The economic model implemented only until the twentieth century could Colombia insert in the world exporting coffee from quite conservative regions. ¨The political class was led by intellectuals formed in Latin and Greek, specialized in Spanish philology, which was an expression of its attachment to Hispanic inheritance and its anti-capitalist positions. Grammatical autism prevented this political class.
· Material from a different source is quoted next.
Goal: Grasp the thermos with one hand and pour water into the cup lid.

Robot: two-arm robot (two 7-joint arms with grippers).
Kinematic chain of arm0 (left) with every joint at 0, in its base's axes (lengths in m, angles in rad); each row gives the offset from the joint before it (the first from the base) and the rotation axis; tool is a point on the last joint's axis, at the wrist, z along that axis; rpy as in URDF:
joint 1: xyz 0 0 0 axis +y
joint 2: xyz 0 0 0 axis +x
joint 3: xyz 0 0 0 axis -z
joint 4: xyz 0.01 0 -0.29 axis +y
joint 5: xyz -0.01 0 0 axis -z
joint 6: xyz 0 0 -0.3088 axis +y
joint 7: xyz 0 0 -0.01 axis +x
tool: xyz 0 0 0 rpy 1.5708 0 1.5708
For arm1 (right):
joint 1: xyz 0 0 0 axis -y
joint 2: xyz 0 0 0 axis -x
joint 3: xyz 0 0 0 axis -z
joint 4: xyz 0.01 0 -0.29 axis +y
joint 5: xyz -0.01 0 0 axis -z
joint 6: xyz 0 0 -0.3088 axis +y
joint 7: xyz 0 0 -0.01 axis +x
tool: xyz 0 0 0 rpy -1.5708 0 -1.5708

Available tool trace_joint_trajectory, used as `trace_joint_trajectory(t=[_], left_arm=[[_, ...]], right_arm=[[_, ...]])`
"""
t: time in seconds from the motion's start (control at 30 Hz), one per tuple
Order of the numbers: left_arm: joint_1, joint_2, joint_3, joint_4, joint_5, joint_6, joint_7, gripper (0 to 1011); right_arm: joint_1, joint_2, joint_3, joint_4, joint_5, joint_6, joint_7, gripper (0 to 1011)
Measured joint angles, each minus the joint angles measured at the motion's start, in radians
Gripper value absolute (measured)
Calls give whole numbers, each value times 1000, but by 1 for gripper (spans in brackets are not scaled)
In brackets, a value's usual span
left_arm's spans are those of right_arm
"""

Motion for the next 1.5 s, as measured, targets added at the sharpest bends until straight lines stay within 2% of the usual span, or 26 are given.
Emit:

In that we look like continental China that, at the same time, had a political class of intellectuals formed in the classic Chinese that was unintelligible to the people. By contrast, as Patek Lal recounts, in Japan under the Mejí restoration, a bureaucracy that was more military who decided to absorb everything about western science and technologies, dedicating themselves to devouring them without having to give up their national identity. While Japan managed to industrialize and became a great world power, China and Colombia remained isolated and backward. China woke up recently and has decided on globalization, while we continue suspicious of it.

RISKS OF GLOBALIZATION

The risks of globalization have to do with technological changes that can displace the production of many countries, a process that we know widely from the nineteenth century with quina, indigo and that we experience with artificial fibers and synthetic sugar during the last century. To the extent that the rhythm of technological change increases risks to the existing plant based on ancient technology.

For the rest, industrialized countries impose restrictions on areas that should favor exports from developing countries. According to Ocampo, "world manufacturing markets are much freer, but agricultural markets are more distorted, labor migration is more controlled and intellectual property standards are more restrictive". (Ocampo) What follows is that the countries most open to technological change and those that develop design capacities are those that can best overcome the risk of technical change that increases the globalization process. Perhaps a more important risk is constituted by the instability of capital flows that both on their arrival in countries and on their way out they can wreak havoc.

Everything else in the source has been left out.